• TASK PROMPT: Setting aside any pictures, reproduce the data exactly.

────────

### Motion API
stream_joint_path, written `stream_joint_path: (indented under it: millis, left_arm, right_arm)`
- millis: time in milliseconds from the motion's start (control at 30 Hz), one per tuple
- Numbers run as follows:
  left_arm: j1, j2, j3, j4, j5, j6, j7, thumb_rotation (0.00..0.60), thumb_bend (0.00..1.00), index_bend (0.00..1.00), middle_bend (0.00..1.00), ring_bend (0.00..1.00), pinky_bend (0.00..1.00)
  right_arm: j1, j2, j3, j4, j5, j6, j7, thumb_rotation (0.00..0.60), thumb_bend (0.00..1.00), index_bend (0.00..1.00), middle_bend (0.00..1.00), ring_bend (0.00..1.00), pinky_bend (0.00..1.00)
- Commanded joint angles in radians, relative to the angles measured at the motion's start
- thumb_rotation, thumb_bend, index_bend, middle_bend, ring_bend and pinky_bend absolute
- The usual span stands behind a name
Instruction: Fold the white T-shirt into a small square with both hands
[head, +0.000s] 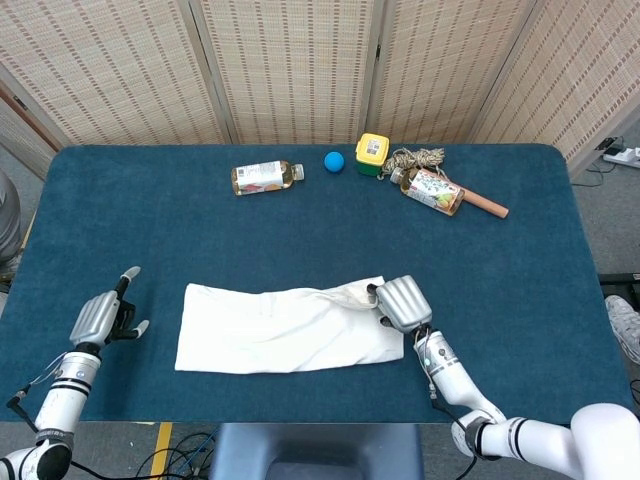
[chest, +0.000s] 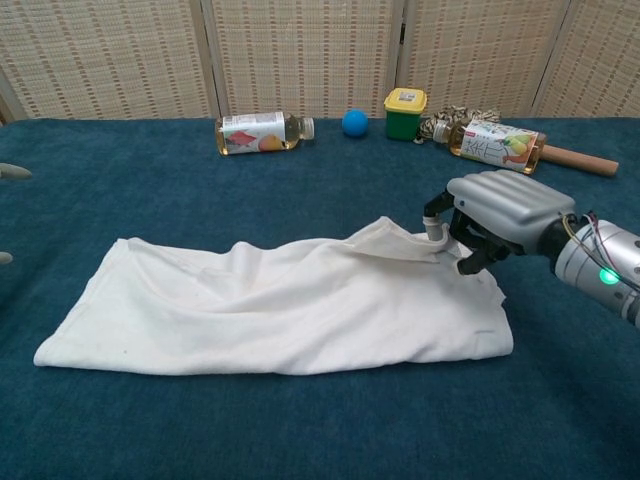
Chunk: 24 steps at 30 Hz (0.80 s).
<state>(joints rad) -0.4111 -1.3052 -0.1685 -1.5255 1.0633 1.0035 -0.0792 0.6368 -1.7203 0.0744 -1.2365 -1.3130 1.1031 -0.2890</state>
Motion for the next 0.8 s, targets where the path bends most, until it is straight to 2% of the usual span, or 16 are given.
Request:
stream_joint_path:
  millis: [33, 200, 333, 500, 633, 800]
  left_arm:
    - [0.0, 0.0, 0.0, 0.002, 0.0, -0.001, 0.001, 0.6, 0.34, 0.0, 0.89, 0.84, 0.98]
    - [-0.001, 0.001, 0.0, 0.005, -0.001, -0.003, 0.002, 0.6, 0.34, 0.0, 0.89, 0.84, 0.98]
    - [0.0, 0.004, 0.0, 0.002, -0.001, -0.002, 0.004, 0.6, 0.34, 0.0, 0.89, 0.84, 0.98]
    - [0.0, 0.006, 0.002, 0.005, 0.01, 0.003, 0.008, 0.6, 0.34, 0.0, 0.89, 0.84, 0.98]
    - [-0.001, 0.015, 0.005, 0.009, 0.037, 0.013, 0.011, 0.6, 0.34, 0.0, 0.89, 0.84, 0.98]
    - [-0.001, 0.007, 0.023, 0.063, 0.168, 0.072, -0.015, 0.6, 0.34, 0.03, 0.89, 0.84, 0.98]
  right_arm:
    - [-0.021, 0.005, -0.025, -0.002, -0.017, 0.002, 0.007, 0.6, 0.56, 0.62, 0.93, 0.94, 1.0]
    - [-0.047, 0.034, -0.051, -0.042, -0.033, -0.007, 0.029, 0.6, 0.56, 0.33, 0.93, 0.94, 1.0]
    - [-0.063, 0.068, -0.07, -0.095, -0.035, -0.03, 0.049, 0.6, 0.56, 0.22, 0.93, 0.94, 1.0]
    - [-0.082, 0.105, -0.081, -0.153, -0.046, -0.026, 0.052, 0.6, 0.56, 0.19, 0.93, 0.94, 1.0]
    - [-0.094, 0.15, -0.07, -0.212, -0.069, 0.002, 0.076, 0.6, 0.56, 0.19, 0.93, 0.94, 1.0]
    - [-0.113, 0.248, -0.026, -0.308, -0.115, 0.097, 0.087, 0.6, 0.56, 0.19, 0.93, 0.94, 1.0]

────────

• ANSWER SECTION:
### Motion API
stream_joint_path, written `stream_joint_path: (indented under it: millis, left_arm, right_arm)`
- millis: time in milliseconds from the motion's start (control at 30 Hz), one per tuple
- Numbers run as follows:
  left_arm: j1, j2, j3, j4, j5, j6, j7, thumb_rotation (0.00..0.60), thumb_bend (0.00..1.00), index_bend (0.00..1.00), middle_bend (0.00..1.00), ring_bend (0.00..1.00), pinky_bend (0.00..1.00)
  right_arm: j1, j2, j3, j4, j5, j6, j7, thumb_rotation (0.00..0.60), thumb_bend (0.00..1.00), index_bend (0.00..1.00), middle_bend (0.00..1.00), ring_bend (0.00..1.00), pinky_bend (0.00..1.00)
- Commanded joint angles in radians, relative to the angles measured at the motion's start
- thumb_rotation, thumb_bend, index_bend, middle_bend, ring_bend and pinky_bend absolute
- The usual span stands behind a name
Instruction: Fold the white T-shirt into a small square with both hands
[head, +0.000s] 
[chest, +0.000s] 
Chunk: 24 steps at 30 Hz (0.80 s).
<state>(joints rad) -0.4111 -1.3052 -0.1685 -1.5255 1.0633 1.0035 -0.0792 0.6368 -1.7203 0.0744 -1.2365 -1.3130 1.1031 -0.2890</state>
Motion for the next 0.8 s, targets where the path bends most, until it is straight to 2% of the usual span, or 16 are given.
Request:
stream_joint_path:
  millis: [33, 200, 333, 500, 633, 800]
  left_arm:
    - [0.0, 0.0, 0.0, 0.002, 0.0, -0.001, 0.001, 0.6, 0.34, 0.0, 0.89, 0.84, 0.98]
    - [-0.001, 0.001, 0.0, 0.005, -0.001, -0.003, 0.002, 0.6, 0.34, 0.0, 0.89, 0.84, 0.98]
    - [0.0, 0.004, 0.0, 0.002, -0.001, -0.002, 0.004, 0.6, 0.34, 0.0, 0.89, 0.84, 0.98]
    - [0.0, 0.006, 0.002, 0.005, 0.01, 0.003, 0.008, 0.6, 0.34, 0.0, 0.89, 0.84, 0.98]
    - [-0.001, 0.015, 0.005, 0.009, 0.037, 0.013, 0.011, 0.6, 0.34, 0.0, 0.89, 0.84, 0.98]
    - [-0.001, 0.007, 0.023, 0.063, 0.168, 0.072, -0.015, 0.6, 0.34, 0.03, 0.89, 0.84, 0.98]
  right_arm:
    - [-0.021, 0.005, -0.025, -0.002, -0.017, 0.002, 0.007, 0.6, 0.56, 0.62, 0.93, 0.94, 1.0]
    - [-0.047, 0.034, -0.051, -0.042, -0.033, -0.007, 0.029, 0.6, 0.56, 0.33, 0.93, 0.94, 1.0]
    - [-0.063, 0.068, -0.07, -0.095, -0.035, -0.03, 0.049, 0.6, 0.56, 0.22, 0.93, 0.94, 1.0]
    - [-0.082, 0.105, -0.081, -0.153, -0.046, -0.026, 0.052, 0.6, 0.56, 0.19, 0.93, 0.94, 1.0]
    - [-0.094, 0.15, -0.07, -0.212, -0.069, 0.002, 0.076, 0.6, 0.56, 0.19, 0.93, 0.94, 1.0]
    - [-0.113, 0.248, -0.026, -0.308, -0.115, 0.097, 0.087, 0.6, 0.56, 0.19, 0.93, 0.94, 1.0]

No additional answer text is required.